I believe it is not ethical to pressure students into master thesis which is a module of some software for which the student will not be able to set license and more of that which is used for profits of the professor.

I also should say that it fine if student signs some kind of contract if he chooses to go this way and if not he still has a choice to do masters thesis with this professor that is not anyhow connected to the professor's company or that software.

I was myself in the similar situation (German style education system, but not in Germany) however it wasn't a masters thesis but just a semester final thesis for one of the subjects.

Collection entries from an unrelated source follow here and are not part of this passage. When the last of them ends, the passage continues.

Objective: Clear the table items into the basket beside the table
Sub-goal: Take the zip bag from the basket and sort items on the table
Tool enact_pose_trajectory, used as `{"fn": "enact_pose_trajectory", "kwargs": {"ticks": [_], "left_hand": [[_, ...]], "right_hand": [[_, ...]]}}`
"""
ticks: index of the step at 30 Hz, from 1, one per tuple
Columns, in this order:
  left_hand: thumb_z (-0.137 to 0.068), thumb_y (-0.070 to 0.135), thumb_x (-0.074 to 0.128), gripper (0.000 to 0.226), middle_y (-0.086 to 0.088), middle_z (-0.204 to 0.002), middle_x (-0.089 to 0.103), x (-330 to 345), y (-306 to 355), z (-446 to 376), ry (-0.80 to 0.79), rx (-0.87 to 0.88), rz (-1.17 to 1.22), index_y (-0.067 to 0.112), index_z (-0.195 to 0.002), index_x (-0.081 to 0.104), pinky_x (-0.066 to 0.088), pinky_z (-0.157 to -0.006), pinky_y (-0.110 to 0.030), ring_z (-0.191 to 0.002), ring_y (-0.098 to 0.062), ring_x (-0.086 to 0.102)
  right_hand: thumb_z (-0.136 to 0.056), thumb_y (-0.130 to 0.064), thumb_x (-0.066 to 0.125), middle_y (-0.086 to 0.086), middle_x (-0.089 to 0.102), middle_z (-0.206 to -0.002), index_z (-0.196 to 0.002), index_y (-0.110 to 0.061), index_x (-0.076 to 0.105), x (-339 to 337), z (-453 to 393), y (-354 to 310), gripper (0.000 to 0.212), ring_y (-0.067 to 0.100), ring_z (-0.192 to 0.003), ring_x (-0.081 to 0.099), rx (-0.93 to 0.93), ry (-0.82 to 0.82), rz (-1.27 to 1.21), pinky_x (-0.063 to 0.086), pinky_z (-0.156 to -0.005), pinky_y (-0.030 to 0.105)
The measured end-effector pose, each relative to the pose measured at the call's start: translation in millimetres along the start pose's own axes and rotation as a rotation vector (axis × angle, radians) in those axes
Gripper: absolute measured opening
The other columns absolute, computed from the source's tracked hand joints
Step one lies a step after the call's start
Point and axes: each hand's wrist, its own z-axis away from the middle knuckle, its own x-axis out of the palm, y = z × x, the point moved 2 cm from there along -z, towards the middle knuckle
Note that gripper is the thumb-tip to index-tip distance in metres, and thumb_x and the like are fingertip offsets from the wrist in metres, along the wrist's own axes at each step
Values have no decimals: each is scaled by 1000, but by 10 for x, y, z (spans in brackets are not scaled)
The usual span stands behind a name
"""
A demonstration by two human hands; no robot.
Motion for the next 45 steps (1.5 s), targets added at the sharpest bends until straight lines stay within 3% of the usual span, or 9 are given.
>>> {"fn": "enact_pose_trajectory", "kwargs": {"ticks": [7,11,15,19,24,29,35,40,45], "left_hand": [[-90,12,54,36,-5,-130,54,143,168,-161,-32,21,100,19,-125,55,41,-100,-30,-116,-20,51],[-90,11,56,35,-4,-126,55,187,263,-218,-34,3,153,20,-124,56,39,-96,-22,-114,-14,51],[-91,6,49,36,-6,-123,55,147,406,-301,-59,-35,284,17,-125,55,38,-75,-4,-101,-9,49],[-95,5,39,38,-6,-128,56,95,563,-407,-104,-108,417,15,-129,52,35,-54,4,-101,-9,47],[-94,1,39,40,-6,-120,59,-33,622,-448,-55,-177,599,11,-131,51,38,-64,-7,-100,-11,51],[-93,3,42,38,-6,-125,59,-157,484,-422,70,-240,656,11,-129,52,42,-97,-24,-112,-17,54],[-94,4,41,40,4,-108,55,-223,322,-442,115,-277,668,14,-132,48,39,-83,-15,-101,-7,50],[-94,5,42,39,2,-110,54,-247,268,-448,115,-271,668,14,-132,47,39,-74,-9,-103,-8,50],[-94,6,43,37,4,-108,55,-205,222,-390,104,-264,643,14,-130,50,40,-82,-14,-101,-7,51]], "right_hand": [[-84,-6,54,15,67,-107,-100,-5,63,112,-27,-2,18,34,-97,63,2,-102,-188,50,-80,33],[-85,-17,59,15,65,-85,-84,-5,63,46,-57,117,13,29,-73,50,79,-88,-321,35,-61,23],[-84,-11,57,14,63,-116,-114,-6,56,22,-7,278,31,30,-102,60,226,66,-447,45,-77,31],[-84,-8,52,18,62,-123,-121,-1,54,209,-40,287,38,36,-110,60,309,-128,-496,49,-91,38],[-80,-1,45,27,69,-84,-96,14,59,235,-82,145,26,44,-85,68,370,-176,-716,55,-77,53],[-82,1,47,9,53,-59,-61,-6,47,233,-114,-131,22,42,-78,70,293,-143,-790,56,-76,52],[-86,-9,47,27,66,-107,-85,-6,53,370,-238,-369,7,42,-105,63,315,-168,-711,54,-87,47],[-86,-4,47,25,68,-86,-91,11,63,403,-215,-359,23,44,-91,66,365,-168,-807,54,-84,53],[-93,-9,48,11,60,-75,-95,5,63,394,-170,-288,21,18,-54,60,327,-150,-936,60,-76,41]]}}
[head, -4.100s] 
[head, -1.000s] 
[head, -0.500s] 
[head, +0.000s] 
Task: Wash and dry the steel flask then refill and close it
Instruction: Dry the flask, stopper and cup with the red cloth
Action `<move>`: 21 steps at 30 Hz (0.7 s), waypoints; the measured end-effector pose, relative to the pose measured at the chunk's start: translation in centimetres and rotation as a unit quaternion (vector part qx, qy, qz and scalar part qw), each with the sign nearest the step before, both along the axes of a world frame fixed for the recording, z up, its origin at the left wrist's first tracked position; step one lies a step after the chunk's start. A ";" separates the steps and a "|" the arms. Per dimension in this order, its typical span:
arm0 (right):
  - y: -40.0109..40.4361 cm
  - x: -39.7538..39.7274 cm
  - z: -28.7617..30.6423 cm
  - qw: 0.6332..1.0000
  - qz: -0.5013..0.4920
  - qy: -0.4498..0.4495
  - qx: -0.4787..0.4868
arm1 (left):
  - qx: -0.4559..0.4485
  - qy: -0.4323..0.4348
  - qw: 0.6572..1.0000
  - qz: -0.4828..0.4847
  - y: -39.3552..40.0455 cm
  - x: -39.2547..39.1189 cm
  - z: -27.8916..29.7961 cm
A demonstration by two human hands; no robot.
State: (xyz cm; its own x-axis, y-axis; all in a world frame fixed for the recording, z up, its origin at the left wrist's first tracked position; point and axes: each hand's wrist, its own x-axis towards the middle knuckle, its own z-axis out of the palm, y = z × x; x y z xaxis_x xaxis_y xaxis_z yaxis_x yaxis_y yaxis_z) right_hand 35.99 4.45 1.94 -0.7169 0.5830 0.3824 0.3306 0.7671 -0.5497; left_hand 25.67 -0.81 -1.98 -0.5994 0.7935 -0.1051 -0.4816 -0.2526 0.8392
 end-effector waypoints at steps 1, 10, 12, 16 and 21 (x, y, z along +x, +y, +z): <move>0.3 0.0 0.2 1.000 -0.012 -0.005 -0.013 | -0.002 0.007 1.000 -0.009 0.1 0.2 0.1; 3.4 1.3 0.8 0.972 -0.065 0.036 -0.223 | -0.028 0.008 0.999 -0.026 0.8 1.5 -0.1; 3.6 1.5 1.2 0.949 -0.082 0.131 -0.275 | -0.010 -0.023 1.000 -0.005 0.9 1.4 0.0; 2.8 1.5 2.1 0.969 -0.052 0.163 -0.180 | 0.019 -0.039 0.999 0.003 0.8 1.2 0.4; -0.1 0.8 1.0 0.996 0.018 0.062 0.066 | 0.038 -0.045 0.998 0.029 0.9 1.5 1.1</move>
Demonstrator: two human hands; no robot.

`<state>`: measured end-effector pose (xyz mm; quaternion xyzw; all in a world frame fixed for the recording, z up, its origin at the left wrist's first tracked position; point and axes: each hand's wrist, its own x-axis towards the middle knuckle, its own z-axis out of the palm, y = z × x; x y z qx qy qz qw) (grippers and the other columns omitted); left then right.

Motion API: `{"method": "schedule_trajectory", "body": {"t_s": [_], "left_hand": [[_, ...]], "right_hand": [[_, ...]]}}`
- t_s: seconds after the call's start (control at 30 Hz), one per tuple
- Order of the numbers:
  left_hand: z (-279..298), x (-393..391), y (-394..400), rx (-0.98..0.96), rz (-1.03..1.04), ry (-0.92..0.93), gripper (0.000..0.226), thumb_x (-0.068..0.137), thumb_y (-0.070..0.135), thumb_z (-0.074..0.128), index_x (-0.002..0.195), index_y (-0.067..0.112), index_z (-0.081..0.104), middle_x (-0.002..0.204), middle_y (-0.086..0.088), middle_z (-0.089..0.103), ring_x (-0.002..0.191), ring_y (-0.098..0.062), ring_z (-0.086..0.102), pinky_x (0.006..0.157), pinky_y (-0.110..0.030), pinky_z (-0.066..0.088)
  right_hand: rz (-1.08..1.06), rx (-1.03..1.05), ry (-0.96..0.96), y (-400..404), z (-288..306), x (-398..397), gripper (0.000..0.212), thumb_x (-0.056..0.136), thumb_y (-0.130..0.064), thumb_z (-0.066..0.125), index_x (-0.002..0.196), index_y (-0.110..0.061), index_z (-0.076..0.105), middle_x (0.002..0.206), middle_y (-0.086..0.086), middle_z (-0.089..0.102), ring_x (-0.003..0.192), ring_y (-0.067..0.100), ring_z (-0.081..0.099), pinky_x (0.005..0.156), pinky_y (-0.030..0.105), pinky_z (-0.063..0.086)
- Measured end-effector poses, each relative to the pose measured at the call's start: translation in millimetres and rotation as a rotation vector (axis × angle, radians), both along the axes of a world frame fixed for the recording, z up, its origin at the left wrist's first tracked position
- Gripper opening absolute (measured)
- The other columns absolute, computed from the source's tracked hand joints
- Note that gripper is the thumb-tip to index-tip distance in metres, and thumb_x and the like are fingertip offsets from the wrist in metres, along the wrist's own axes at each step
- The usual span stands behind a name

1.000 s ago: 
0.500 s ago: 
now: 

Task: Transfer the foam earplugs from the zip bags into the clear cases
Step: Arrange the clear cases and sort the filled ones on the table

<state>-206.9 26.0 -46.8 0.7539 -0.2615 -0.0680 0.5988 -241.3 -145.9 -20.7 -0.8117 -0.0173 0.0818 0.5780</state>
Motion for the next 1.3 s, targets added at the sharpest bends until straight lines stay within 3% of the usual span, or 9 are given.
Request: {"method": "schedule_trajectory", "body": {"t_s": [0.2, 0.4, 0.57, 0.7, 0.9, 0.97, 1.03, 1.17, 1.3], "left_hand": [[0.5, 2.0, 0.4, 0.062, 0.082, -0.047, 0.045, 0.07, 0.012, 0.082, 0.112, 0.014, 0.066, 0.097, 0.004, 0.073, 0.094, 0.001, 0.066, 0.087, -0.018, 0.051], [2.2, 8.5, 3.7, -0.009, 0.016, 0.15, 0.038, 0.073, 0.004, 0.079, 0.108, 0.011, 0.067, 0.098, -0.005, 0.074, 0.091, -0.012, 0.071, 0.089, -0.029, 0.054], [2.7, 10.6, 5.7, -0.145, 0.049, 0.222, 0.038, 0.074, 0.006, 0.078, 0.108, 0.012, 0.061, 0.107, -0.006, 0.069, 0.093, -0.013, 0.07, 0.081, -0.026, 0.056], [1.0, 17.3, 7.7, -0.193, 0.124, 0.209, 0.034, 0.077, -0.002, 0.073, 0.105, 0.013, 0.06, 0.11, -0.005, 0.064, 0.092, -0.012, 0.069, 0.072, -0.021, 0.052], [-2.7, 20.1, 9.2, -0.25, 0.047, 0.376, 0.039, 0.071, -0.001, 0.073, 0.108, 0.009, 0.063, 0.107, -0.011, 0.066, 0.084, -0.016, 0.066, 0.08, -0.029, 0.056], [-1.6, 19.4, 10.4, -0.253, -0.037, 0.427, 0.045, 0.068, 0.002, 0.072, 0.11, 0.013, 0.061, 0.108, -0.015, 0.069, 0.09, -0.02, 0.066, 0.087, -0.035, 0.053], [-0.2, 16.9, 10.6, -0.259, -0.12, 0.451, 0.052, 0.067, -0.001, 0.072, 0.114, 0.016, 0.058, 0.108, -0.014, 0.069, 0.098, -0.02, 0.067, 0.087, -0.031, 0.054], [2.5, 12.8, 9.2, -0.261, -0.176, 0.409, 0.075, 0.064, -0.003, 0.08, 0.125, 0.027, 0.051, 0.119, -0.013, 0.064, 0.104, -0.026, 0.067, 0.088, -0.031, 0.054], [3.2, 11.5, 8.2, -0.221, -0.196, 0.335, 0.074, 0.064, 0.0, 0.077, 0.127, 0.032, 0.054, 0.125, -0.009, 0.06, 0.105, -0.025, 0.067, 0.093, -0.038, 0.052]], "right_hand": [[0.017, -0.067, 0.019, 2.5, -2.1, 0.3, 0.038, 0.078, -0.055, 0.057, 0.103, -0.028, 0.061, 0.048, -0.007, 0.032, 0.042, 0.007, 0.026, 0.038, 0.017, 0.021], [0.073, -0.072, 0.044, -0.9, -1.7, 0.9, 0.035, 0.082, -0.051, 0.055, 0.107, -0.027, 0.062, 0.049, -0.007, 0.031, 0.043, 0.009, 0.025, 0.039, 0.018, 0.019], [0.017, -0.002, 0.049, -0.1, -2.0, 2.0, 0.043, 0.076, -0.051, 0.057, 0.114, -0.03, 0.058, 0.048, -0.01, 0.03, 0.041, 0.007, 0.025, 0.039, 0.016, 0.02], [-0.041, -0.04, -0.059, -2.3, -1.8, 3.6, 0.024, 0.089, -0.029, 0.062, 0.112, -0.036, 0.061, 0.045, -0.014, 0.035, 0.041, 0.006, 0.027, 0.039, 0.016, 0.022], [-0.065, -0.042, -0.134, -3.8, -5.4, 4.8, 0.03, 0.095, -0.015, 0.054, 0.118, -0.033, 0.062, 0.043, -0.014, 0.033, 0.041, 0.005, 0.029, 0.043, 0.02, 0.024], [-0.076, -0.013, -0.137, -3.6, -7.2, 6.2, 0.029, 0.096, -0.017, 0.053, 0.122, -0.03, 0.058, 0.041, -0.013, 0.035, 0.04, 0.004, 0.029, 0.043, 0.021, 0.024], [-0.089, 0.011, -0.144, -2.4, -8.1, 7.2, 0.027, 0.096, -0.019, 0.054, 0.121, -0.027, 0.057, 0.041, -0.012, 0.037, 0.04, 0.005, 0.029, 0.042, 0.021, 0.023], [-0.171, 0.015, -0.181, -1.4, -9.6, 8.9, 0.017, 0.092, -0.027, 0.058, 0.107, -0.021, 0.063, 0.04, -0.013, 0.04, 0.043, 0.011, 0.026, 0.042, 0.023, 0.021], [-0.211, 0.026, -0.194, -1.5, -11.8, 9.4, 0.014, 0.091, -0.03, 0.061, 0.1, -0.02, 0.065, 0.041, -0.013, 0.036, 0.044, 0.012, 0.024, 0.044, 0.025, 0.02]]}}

In my case professor was taking the best of the software students developed as a thesis in whole or as a part to the product of his profit making company (no attribution to student at all). I don't claim that the OP's professor does the same but I believe OP can still have the issues I had:

  1. I couldn't determine the actual theme of thesis.
  2. The subject final mark was decided not by the standards of university thesis but rather by the commercial standards which are obviously higher.
  3. I was under pressure to agree with everything professor wishes for the product even if it was out of the thesis scope.
  4. I was under extreme pressure to deliver commercial quality product in restricted time having other subjects to study.

Because of this situation I ended up almost failing this and another subject and with a very bad relationship with that professor since I wasn't able to deliver what he wanted(although it was perfectly fine for the scope of the semester thesis). I could get a very bad reputation but fortunately for me quite a lot of other professors/stuff knew how he does things so the damage was not that big.

What I am trying to say is that by dealing with such people OP puts himself in the situation when he is totally dependent of them and people tend to be quite cruel.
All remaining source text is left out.